PROBLEM STATEMENT: Transcribe the records underneath word for word, and leave no line out.

DATASET EXCERPTS:
◆ ◆ ◆

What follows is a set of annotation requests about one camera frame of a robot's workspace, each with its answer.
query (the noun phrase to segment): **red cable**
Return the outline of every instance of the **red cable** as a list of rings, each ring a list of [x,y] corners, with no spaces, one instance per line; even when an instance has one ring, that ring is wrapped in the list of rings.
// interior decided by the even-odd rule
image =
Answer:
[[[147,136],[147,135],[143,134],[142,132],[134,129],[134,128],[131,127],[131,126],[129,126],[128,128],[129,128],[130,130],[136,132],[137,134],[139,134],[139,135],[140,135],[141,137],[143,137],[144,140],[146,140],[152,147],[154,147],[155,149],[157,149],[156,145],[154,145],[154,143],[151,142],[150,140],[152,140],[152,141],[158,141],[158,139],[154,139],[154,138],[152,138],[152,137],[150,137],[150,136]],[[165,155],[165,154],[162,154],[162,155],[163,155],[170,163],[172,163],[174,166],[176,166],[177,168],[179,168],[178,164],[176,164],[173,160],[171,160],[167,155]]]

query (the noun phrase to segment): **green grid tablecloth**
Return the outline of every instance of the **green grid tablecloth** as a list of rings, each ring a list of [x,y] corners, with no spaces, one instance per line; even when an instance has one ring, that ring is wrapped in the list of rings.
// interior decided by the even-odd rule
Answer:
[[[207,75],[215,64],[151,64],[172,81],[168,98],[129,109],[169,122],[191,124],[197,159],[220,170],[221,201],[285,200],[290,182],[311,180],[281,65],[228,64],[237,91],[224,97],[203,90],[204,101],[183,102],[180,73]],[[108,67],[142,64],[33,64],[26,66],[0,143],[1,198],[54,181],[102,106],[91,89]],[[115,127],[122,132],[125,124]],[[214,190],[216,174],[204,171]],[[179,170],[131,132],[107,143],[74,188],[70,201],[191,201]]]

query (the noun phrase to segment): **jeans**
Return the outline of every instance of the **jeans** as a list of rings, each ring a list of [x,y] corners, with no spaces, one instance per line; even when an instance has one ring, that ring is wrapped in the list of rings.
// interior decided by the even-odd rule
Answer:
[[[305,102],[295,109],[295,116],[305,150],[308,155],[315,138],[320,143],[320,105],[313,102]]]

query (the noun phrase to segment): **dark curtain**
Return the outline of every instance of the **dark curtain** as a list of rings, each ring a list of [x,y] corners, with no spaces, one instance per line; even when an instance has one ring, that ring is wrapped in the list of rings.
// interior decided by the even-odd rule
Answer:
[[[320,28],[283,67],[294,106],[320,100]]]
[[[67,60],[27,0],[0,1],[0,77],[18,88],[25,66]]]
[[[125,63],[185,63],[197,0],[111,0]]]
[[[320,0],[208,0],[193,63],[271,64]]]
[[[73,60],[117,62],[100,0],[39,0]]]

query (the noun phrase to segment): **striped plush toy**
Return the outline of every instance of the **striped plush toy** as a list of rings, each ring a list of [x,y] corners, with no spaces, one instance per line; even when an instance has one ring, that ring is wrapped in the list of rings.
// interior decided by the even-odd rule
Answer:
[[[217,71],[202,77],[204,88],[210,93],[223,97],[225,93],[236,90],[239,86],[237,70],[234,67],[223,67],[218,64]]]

◆ ◆ ◆

FINISHED TASK:
What follows is a set of annotation requests about one camera frame of a robot's workspace, each with its answer.
query (the noun phrase to segment): **red cable**
Return the outline of every instance of the **red cable** as a list of rings, each ring a list of [x,y] corners, with no spaces, one instance per line; even when an instance has one ring, that ring is wrapped in the list of rings.
// interior decided by the even-odd rule
image =
Answer:
[[[147,136],[147,135],[143,134],[142,132],[134,129],[134,128],[131,127],[131,126],[129,126],[128,128],[129,128],[130,130],[136,132],[137,134],[139,134],[139,135],[140,135],[141,137],[143,137],[144,140],[146,140],[152,147],[154,147],[155,149],[157,149],[156,145],[154,145],[154,143],[151,142],[150,140],[152,140],[152,141],[158,141],[158,139],[154,139],[154,138],[152,138],[152,137],[150,137],[150,136]],[[165,155],[165,154],[162,154],[162,155],[163,155],[170,163],[172,163],[174,166],[176,166],[177,168],[179,168],[178,164],[176,164],[173,160],[171,160],[167,155]]]

query (the noun phrase to segment): **green grid tablecloth**
Return the outline of every instance of the **green grid tablecloth** as a list of rings, each ring a list of [x,y] corners, with no spaces, one instance per line; even when an instance has one ring, that ring is wrapped in the list of rings.
// interior decided by the even-odd rule
Answer:
[[[207,75],[215,64],[151,64],[172,81],[168,98],[129,109],[169,122],[191,124],[197,159],[220,170],[221,201],[285,200],[290,182],[311,180],[281,65],[228,64],[237,91],[224,97],[203,90],[204,101],[183,102],[180,73]],[[108,67],[142,64],[33,64],[26,66],[0,143],[1,198],[54,181],[102,106],[91,89]],[[115,127],[122,132],[125,124]],[[214,190],[216,174],[204,171]],[[179,170],[131,132],[107,143],[74,188],[70,201],[191,201]]]

query (the noun phrase to segment): **jeans**
Return the outline of every instance of the **jeans** as a list of rings, each ring a list of [x,y] corners, with no spaces, one instance per line; even when an instance has one ring, that ring is wrapped in the list of rings.
// interior decided by the even-odd rule
Answer:
[[[305,102],[295,109],[295,116],[305,150],[308,155],[315,138],[320,143],[320,105],[313,102]]]

query (the noun phrase to segment): **dark curtain**
Return the outline of every instance of the **dark curtain** as a list of rings, each ring a list of [x,y] corners, with no spaces, one instance per line; even when an instance has one ring, that ring is wrapped in the list of rings.
// interior decided by the even-odd rule
Answer:
[[[320,28],[283,67],[294,106],[320,100]]]
[[[67,60],[27,0],[0,1],[0,77],[18,88],[25,66]]]
[[[125,63],[185,63],[197,0],[111,0]]]
[[[320,0],[208,0],[193,63],[271,64]]]
[[[73,60],[117,62],[100,0],[39,0]]]

query (the noun phrase to segment): **striped plush toy**
Return the outline of every instance of the **striped plush toy** as a list of rings, each ring a list of [x,y] corners, with no spaces, one instance per line; even when an instance has one ring, that ring is wrapped in the list of rings.
// interior decided by the even-odd rule
Answer:
[[[217,71],[202,77],[204,88],[210,93],[223,97],[225,93],[236,90],[239,86],[237,70],[234,67],[223,67],[218,64]]]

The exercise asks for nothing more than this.